-------- Material provided --------

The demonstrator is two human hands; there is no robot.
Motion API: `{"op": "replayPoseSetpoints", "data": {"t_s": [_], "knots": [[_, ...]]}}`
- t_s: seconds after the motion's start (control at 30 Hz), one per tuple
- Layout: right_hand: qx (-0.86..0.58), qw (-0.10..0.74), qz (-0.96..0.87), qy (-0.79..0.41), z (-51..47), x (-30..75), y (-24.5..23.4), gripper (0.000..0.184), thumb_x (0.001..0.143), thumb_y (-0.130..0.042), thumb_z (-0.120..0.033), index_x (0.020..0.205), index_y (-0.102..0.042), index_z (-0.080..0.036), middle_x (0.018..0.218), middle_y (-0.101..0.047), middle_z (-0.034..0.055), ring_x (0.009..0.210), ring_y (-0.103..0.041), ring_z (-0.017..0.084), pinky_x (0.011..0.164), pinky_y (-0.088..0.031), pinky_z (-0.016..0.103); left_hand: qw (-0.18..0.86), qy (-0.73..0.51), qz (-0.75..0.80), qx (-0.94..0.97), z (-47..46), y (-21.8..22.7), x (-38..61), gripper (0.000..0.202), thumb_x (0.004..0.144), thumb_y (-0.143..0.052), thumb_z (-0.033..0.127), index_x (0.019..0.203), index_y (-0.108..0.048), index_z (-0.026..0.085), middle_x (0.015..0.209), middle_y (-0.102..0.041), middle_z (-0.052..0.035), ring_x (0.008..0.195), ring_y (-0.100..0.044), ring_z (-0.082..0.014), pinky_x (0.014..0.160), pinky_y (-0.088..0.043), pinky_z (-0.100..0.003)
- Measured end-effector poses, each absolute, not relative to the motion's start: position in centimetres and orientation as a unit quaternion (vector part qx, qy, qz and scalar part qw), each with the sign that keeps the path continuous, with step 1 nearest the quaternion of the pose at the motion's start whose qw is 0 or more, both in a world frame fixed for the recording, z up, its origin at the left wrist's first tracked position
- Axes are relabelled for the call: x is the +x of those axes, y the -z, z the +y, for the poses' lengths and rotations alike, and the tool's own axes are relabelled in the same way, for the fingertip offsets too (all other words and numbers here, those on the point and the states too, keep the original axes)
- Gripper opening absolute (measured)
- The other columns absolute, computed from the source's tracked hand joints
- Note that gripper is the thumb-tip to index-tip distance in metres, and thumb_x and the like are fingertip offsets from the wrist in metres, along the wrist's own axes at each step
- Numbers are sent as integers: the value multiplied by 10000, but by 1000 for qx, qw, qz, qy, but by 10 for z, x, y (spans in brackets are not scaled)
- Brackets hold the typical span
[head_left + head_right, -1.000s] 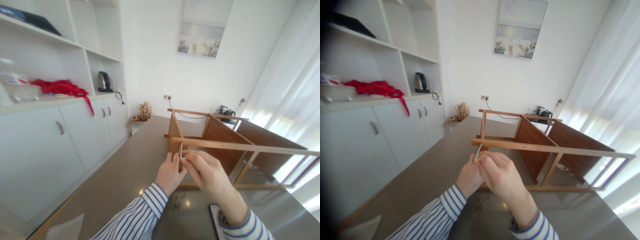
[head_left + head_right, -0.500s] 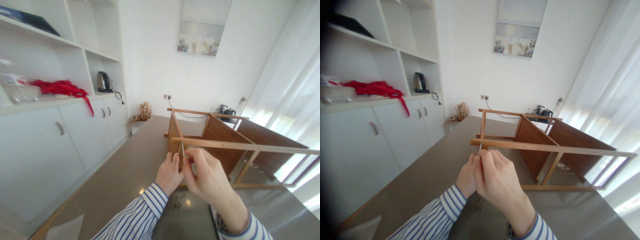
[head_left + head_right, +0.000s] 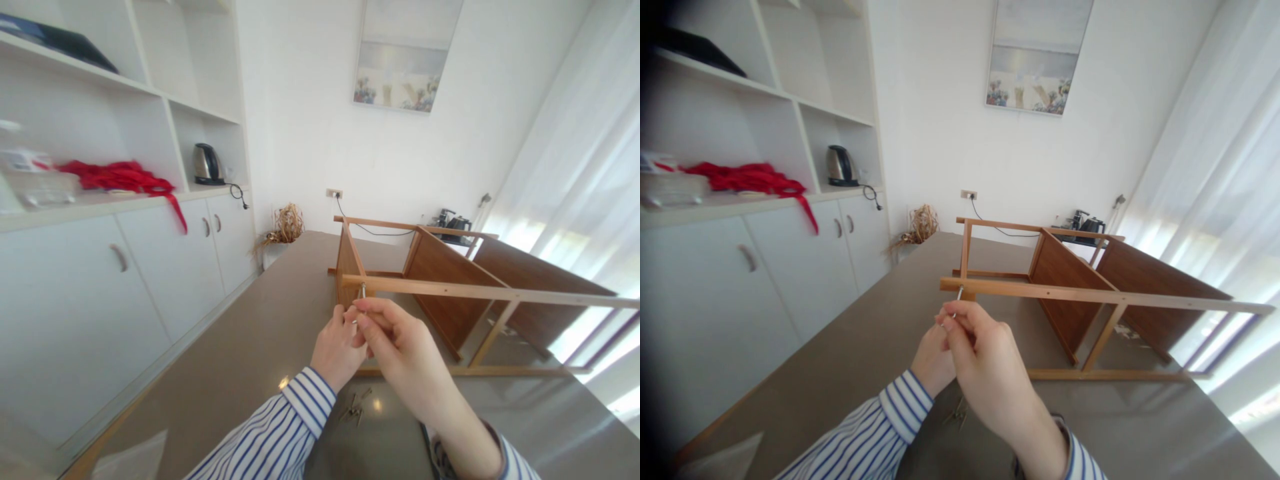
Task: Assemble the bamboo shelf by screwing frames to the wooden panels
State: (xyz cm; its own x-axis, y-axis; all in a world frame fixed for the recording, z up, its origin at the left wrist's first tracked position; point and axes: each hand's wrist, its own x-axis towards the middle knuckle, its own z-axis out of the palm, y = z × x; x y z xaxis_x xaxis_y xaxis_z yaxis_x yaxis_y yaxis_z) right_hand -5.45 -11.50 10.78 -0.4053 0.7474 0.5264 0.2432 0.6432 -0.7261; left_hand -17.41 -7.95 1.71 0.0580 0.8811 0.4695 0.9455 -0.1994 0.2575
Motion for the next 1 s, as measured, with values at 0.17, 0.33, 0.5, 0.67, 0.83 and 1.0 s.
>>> {"op": "replayPoseSetpoints", "data": {"t_s": [0.17,0.33,0.5,0.67,0.83,1.0], "knots": [[-279,431,-851,-112,-108,-48,-110,228,904,-471,-235,1086,-605,-206,974,-702,63,827,-673,152,749,-549,270,78,282,-633,-716,-74,-6,-175,270,879,-396,232,1102,-514,136,956,-548,-100,855,-580,-203,725,-491,-306],[-248,418,-873,26,-105,-45,-115,219,914,-473,-243,1056,-626,-176,978,-675,89,896,-636,175,793,-537,300,117,292,-625,-715,-71,2,-175,305,890,-367,225,1150,-493,126,961,-544,-107,844,-591,-212,711,-498,-320],[-220,406,-882,98,-104,-46,-116,196,915,-473,-210,1031,-617,-147,957,-672,104,868,-632,179,779,-535,315,121,284,-627,-716,-70,4,-174,306,882,-381,214,1159,-481,130,983,-551,-109,856,-592,-217,730,-501,-327],[-215,402,-878,149,-104,-49,-115,162,903,-462,-166,969,-607,-142,884,-675,99,797,-635,171,742,-527,309,111,291,-635,-707,-70,5,-172,288,881,-379,195,1142,-478,126,1017,-549,-119,920,-581,-223,781,-495,-336],[-243,438,-856,127,-103,-50,-114,193,887,-445,-177,1039,-557,-138,757,-656,61,660,-611,151,621,-517,279,81,318,-639,-695,-74,-2,-173,248,902,-367,226,1105,-481,140,959,-540,-96,821,-581,-186,720,-502,-303],[-253,424,-866,81,-106,-51,-114,278,889,-417,-182,1132,-546,-142,842,-672,80,747,-637,169,691,-526,296,85,328,-629,-700,-76,-5,-173,253,908,-365,234,1116,-465,130,980,-519,-91,898,-567,-191,769,-499,-302]]}}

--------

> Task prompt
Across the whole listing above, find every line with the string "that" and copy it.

> Written response
- Measured end-effector poses, each absolute, not relative to the motion's start: position in centimetres and orientation as a unit quaternion (vector part qx, qy, qz and scalar part qw), each with the sign that keeps the path continuous, with step 1 nearest the quaternion of the pose at the motion's start whose qw is 0 or more, both in a world frame fixed for the recording, z up, its origin at the left wrist's first tracked position
- Note that gripper is the thumb-tip to index-tip distance in metres, and thumb_x and the like are fingertip offsets from the wrist in metres, along the wrist's own axes at each step

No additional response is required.